Carpentries Instructors’ meeting
- Monday, February 3, 2020
- 9:30-11:00 AM
- Watson 455 and Zoom
Present:
Albin, Brooks-Kieffer, Deakyne, Everman, Russell, Trana
Agenda
- Announcements
- Checkout tasks & instructor training scheduling
- January 2020 workshop debrief
- Ideas for next workshop
Discussions
January meeting?
The January meeting was canceled. February was the first meeting of 2020.
Announcements
- CarpentryCon 2020 has been announced for June 29-July 1, 2020, at the University of Wisconsin Madison. This will be the second global Carpentries community meet-up. 2018 took place in Dublin and 2021 is scheduled for South Africa (no announced city yet). Registration is open; there are options for financial aid.
- The Carpentries hosts community calls with other instructors on a regular basis. These are a nice way to prep before a workshop and debrief after a workshop is over. Find the schedule on the Community Calendar or sign up for a call on the Community Discussions Etherpad.
Checkout Tasks and Instructor Training
One attendee reported that checkout tasks should be completed by the end of February. A couple of people are planning to attend instructor training in April.
January 2020 Workshop Debrief
Tami and Elizabeth taught Bash, Git, and R for a Software Carpentry workshop on January 15-16, 2020 (https://kulibraries.github.io/2020-01-15-ku/). After reviewing the workshop pre- and post-survey results, we discussed the plus/delta feedback:
- Workshop space:
- + Tables with individual screens were really appreciated by instructors, helpers, learners
- + Fewer learners and more space helped the workshop feel calmer than 2019-08-20-ku
- Δ Presenter podium didn’t allow for split screen; needed to use two computers or paper notes to see notes privately and share screen with the room.
- Δ Lack of lapel mic left instructor stuck at the podium mic or learners straining to hear when the instructor moved around
- Teaching and helping:
- + Tami: didn’t let confusing spots in the lessons tangle up her explanations
- + Tami: happy with how far into the lessons she got; of course would have liked to have covered more
- + Elizabeth: felt that her second day went more smoothly, especially after she reframed day 2
- + Casey: felt that instructors seemed more comfortable and sessions went more smoothly than past workshops; instructors seemed well-prepared
- + R lesson did not get bogged down in path problems; possibly because sample data was moved out of ku-swc-files onto the Desktop?

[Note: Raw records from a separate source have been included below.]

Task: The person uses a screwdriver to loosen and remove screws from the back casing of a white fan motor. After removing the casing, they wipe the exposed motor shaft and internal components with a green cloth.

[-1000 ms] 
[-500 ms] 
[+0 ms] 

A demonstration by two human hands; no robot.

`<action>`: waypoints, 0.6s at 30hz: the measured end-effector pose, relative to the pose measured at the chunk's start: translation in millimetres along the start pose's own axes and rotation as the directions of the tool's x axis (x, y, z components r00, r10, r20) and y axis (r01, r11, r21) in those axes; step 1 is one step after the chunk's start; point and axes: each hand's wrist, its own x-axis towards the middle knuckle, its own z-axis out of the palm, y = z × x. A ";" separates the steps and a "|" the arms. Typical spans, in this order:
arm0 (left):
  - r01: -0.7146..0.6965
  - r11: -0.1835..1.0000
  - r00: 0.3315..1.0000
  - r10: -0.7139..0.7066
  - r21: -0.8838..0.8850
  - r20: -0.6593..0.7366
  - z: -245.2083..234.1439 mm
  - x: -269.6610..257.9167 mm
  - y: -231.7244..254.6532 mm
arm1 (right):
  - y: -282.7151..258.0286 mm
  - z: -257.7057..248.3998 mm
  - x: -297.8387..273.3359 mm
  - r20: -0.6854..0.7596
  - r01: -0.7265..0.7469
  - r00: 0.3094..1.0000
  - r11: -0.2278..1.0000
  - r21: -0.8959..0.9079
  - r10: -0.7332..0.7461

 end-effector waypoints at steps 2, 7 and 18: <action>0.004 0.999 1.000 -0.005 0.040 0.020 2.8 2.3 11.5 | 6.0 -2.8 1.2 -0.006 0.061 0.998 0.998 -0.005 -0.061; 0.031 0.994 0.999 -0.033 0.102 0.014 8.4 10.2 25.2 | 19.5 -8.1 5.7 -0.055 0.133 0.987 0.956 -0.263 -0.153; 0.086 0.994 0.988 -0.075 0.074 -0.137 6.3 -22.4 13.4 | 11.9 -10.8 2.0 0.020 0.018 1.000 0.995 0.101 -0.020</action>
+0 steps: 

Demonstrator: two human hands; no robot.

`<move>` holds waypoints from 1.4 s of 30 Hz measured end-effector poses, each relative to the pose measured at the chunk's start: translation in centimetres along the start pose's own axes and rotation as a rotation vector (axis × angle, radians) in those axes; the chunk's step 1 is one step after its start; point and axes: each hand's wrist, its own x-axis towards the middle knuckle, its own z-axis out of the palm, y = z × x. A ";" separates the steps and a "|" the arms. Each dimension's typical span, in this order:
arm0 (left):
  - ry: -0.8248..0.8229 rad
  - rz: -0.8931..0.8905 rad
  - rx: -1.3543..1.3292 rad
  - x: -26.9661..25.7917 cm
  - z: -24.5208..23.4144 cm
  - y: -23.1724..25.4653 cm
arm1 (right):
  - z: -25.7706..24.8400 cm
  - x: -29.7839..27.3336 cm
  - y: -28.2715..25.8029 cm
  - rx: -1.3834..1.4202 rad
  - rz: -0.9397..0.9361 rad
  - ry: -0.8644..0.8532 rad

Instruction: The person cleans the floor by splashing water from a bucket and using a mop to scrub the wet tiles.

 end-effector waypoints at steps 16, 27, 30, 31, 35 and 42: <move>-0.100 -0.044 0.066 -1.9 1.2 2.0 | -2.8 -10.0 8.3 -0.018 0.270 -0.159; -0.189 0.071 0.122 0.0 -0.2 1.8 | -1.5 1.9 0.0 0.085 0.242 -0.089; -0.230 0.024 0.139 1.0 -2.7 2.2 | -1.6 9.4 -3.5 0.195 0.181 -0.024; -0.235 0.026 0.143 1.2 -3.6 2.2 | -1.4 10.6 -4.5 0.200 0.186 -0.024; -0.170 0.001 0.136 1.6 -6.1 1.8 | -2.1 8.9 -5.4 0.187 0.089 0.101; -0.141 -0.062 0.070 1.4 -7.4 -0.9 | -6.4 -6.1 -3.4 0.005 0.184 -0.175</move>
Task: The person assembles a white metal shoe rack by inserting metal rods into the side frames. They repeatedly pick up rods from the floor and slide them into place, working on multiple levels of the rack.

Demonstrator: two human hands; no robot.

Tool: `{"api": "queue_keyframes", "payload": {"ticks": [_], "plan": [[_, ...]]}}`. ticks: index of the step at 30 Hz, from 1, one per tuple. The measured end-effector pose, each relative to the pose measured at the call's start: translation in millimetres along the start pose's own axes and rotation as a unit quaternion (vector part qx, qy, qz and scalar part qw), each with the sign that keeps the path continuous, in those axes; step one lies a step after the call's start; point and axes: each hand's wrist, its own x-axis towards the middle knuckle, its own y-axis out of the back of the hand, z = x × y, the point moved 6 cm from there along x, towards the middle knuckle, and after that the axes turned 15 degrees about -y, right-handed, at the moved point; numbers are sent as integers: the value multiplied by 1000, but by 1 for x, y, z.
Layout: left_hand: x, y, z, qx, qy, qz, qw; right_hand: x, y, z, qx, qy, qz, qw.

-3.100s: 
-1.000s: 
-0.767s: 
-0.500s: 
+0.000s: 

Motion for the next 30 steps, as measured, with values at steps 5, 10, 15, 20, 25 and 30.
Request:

- Δ Elizabeth: felt she could have covered more than she planned; a function of the number of learners in the room
- Δ Remember to eat and wear comfortable shoes
- Δ Get over the assumption that learners understand directory structure; teach this explicitly and refer to the directory structure handout
- Δ ku-swc-files directory (stems from the
git clone
exercise to pull down all the sample data) may add complexity to the shell lesson. R lesson didn’t seem to have as many path problems. Maybe pull shell lesson materials out onto the Desktop, too?
- Δ Casey: in the shell lesson, learners get lost; explicitly teach the concept of the Home directory
- Δ Shell lesson: Do a brief active learning activity at the beginning for learners to draw their directory structure; would make it easier to navigate the handout later on
- Δ R lesson: Opportunity to reinforce the Git lesson if providing notes on R via GitHub; assuming notes don’t change much between prep and delivery, do
git clone
together at the end of the second day or at least put the command and path into the Etherpad
Ideas for next workshop
We have not offered a Python-flavored workshop in over a year; it’s probably time. Matt indicated that he is game. In order to not have to wait until a break in classes, we kicked around the following ideas:
- Hold one lesson per Friday for a month, as Oklahoma State has done, e.g.: 2019-11-01-okstate
- No scheduled classes on Fridays, so this may be an easier day during the semester to offer workshops that don’t conflict with classes
- Concerns / awareness about scaffolding from one lesson to the next; intentionally bringing people back into the content as the month progresses
- Suggestion to try recording the session so learners who had to miss something could catch up on their own (would need a room set up to record - see thoughts on recordings below)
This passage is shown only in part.